Former LegCo president Jasper Tsang Yok-sing was among the latest to say that Hong Kong needs "its own road to fight coronavirus." He believes the price of zero-COVID is too high for Hong Kong to pay, and doubts Hong Kong's ability to achieve such an ambitious goal.

Yet another senior CDC official, who declined to be named, told the Global Times that sticking to the dynamic zero-COVID policy is the only way out for Hong Kong now. He cited the city's strained medical resources as example, warning it would crash if a large number of cases set in.

Another reason is that Hong Kong heavily relies on the mainland if it wants to open the border with the Chinese mainland, as the city has been repeatedly trying. It must achieve the "same level of pandemic control as the mainland," said the CDC official, noting a border opening should be a strong impetus for Hong Kong to stick to zero-COVID.

Lam said on Tuesday that the local government will recruit more cross-boundary truck drivers as well as transporting goods from the Chinese mainland to Hong Kong via water, China Media Group (CMG) reported.

The Chinese mainland has increased the supply of goods to Hong Kong.
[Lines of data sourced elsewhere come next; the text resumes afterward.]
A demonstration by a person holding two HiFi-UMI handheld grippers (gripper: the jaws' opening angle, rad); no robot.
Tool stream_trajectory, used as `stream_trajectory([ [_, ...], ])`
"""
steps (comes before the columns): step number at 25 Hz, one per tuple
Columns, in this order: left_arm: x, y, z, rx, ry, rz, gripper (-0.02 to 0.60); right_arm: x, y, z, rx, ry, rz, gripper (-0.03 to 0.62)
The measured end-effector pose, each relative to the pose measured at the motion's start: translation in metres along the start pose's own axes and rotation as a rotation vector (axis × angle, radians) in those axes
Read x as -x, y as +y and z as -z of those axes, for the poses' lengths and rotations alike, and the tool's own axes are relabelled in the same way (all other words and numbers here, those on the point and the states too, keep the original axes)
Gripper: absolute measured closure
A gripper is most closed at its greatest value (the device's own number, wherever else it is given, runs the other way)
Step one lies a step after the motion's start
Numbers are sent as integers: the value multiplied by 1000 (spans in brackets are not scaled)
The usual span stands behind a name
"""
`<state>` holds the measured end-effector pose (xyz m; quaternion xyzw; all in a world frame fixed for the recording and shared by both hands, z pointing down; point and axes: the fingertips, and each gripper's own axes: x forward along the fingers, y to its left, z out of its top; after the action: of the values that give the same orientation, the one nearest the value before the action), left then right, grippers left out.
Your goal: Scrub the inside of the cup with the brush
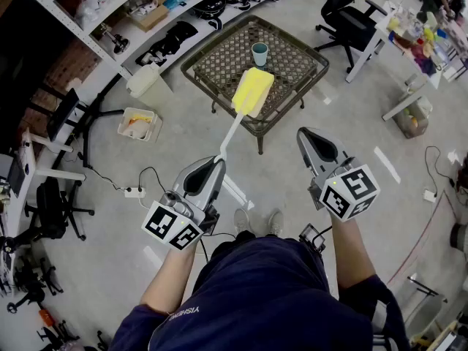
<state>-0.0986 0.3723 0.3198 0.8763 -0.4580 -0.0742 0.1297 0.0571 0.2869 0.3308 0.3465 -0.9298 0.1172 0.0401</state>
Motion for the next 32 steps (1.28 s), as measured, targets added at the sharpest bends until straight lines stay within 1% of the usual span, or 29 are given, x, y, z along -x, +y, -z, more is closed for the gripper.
stream_trajectory([
  [6, -4, 0, -1, 2, -3, -2, 555, 0, -5, 0, -5, 3, 0, 588],
  [11, -4, -1, 2, 4, -2, -3, 555, 2, -11, 0, -20, -15, 29, 588],
  [14, -7, -4, 2, -1, -4, -7, 555, 5, -14, 0, -25, -15, 29, 588],
  [20, -17, -19, 9, -8, -17, -29, 555, 19, -24, 6, -27, -3, 2, 586],
  [26, -28, -37, 20, -11, -21, -54, 555, 30, -29, 13, -23, 19, -45, 588],
  [32, -30, -32, 17, -13, -27, -70, 555, 22, -29, 12, -26, 26, -65, 587],
])
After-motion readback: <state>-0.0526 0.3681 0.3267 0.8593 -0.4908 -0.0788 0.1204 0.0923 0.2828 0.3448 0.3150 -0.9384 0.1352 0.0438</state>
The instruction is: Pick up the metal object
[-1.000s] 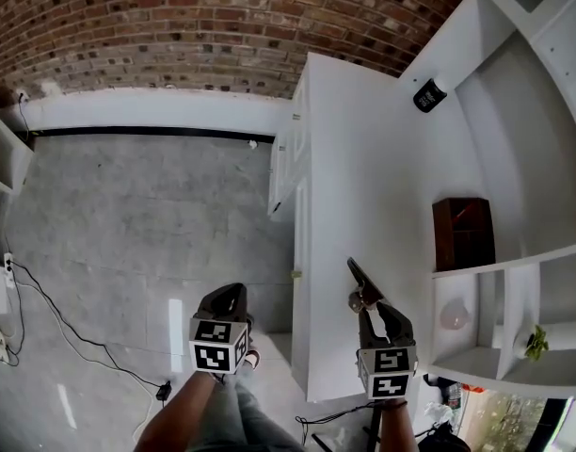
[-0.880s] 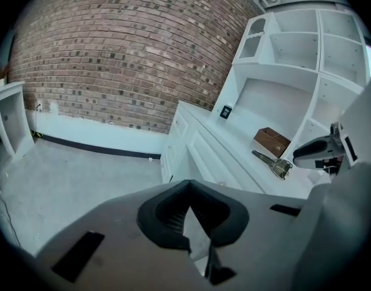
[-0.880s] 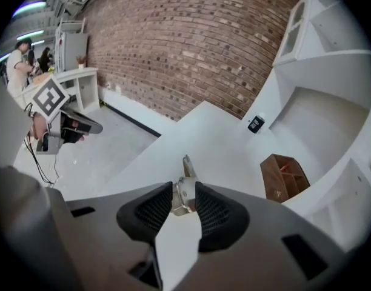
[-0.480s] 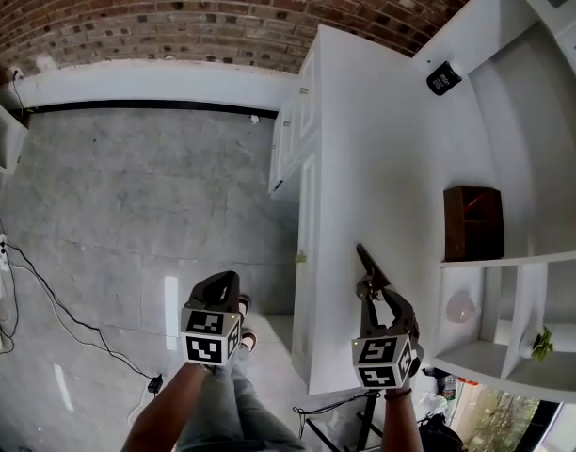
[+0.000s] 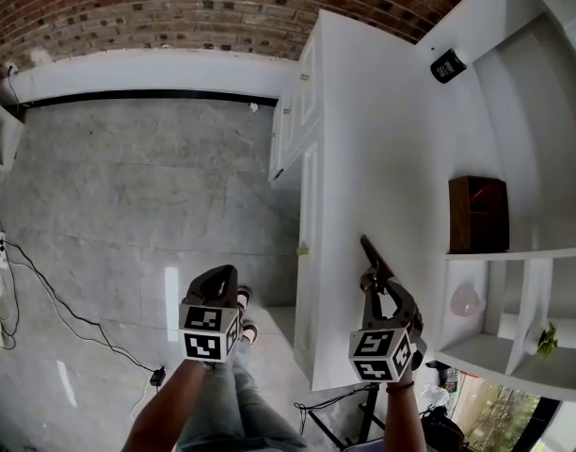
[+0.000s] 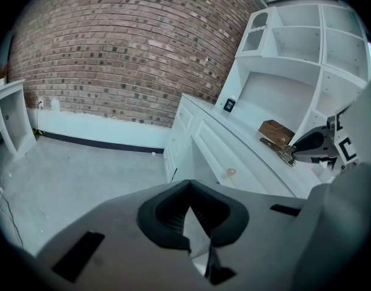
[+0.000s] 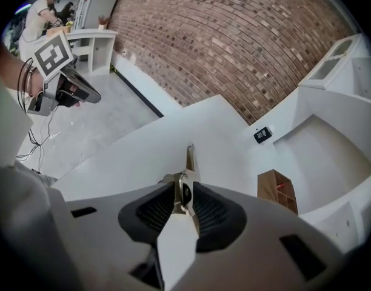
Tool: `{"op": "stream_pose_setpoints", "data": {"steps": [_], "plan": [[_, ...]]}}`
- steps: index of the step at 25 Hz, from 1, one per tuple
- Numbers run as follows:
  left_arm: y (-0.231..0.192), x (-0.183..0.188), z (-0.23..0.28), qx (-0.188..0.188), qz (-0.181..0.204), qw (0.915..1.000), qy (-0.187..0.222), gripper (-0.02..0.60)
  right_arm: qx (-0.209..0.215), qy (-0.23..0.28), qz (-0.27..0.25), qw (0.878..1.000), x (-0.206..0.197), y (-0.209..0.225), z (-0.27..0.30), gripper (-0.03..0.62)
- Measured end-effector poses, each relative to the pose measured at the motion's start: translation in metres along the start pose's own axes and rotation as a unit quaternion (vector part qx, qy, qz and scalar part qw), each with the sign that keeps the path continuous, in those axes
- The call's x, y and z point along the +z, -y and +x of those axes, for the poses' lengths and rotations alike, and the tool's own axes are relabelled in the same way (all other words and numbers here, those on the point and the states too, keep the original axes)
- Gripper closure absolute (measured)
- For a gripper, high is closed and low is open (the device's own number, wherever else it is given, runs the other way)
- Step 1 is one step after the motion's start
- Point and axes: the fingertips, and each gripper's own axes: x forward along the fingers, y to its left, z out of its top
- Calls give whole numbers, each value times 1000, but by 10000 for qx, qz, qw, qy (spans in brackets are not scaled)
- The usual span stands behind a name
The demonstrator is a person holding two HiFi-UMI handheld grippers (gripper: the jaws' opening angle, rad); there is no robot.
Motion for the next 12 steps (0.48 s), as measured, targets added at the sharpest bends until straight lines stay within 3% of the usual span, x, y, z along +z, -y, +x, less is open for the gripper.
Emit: {"op": "stream_pose_setpoints", "data": {"steps": [12], "plan": [[-4,-4,-1,-63,46,9999,-138,577,-105,-131,-119,9998,0,3,2,537]]}}
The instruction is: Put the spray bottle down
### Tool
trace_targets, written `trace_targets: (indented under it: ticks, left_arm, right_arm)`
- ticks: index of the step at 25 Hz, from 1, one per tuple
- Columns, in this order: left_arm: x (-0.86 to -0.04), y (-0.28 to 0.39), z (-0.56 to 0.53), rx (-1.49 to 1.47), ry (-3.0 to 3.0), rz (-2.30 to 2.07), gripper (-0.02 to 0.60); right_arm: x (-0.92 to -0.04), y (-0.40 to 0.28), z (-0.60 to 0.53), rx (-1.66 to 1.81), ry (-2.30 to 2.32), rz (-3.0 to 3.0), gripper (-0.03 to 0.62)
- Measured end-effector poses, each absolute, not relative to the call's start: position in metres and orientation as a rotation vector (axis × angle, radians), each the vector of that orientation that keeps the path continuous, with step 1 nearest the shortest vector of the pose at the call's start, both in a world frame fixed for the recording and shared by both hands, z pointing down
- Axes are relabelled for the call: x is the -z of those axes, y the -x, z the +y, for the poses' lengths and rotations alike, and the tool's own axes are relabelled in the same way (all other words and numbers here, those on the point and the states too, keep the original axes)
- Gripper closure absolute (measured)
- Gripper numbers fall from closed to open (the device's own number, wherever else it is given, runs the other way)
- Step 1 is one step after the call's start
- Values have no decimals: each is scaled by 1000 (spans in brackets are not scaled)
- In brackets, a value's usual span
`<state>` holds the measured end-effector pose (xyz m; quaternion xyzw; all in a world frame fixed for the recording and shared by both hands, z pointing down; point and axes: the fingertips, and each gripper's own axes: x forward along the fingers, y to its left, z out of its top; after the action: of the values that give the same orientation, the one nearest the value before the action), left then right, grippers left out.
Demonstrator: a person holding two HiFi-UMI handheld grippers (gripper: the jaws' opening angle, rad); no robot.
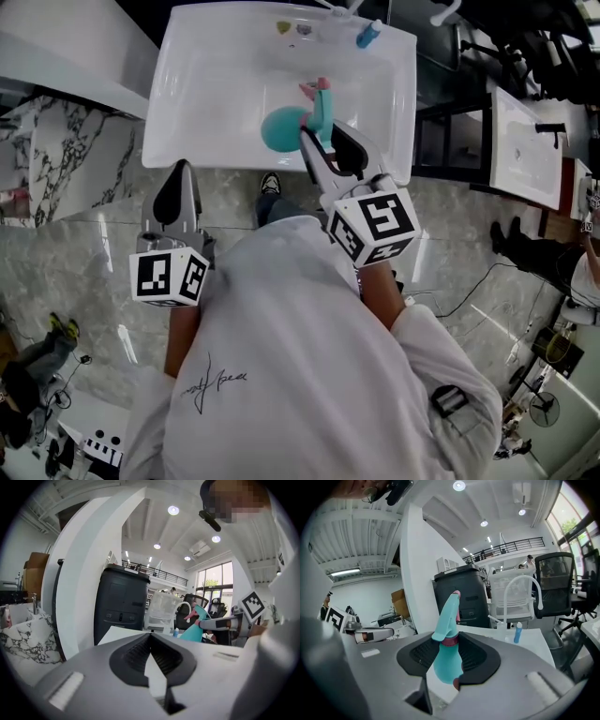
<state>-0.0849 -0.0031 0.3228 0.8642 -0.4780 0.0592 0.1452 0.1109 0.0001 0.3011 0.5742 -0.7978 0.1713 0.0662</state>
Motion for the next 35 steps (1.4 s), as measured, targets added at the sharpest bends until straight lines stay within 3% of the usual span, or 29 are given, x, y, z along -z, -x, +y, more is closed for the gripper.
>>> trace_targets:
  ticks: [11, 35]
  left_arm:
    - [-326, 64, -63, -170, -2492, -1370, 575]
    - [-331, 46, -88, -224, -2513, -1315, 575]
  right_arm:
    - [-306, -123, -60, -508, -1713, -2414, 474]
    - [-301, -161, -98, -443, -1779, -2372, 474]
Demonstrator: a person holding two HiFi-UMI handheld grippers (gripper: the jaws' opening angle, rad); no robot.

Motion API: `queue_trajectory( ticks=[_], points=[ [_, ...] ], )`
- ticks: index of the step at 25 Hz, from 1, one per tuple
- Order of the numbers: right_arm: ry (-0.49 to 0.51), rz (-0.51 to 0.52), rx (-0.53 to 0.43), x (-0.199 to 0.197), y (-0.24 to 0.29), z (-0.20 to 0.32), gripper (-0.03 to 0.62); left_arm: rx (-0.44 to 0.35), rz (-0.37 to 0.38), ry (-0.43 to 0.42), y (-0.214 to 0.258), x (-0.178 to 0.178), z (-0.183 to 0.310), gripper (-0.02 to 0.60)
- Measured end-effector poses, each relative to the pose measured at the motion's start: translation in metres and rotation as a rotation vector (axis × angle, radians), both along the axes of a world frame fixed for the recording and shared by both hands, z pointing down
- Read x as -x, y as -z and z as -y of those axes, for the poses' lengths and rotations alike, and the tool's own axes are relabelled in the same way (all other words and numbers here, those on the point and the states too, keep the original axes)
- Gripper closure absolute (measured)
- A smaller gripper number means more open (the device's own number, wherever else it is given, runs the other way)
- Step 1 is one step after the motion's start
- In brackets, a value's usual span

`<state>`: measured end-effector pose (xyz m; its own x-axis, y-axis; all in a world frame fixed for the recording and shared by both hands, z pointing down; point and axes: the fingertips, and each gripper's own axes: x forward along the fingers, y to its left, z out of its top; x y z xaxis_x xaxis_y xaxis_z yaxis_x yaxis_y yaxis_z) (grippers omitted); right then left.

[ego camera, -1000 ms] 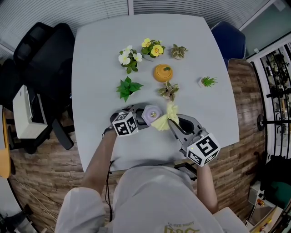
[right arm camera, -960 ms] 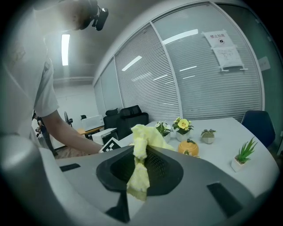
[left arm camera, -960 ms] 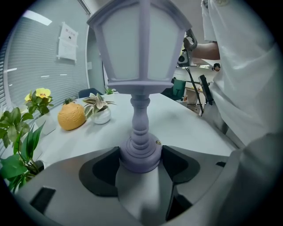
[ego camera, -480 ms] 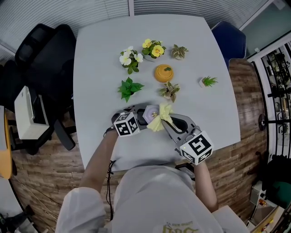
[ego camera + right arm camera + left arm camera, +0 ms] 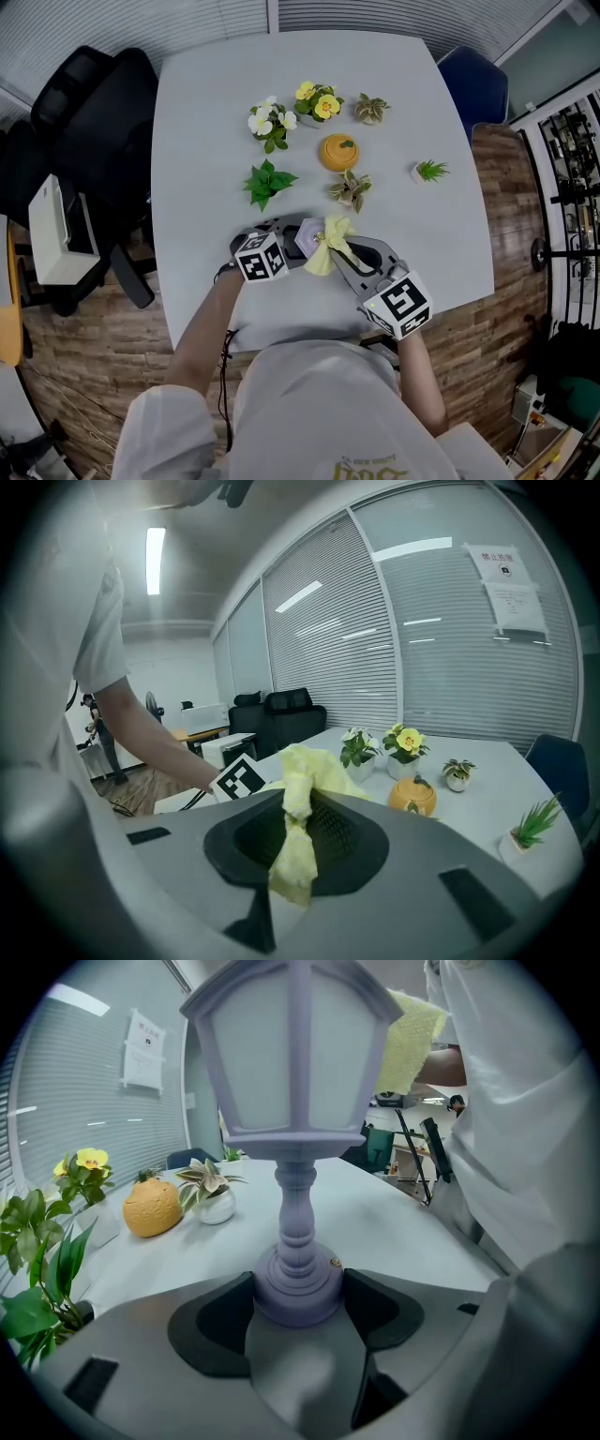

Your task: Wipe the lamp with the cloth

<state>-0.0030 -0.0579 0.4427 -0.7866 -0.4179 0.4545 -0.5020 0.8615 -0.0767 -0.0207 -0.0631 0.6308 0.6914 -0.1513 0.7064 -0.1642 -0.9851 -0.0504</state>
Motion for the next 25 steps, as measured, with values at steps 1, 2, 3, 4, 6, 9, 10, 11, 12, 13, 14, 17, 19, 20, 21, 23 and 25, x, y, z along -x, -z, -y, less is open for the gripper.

South China's Guangdong Province is an important supplier of food to the SAR, and the province has continued to ensure the safe and stable supply of various products to Hong Kong, such as vegetables and chilled meat, the CMG reported on Monday.

The new surge was caused by the city's swing between strict control measures and Western-style relaxed measures. It has never fully achieved zero-COVID. The hesitation delayed Hong Kong's golden chance to clear cases, Tian Feilong, an associate professor at Beihang University's law faculty and a member of the Chinese Association of Hong Kong and Macao Studies, told the Global Times.

He believes that realizing a border opening with the mainland is the biggest political test for Hong Kong's anti-pandemic policies, and it's the only right way out for the city. Only in this way can Hong Kong follow the whole country's pace of development and not be left out of the development of the Guangdong-Hong Kong-Macao Greater Bay Area. 

Epidemiologists admitted that Hong Kong faces many challenges to achieve zero-COVID, such as the local government's lack of ability to mobilize resources, a high population density, prevailing individualism, objections from a small group of people, and politicization of the zero-COVID policy. 

Yet they are also confident that Hong Kong can straddle those hurdles and put the outbreak under control.

"The situation in Hong Kong is way better than that of Wuhan two years ago, where people had little knowledge of the virus, zero immune system and witnessed many severe cases and deaths because of the coronavirus," said Zeng. 

Yet Wuhan has managed to keep virus at bay within a short period of time. With more determination, Hong Kong can also achieve zero-COVID, he said.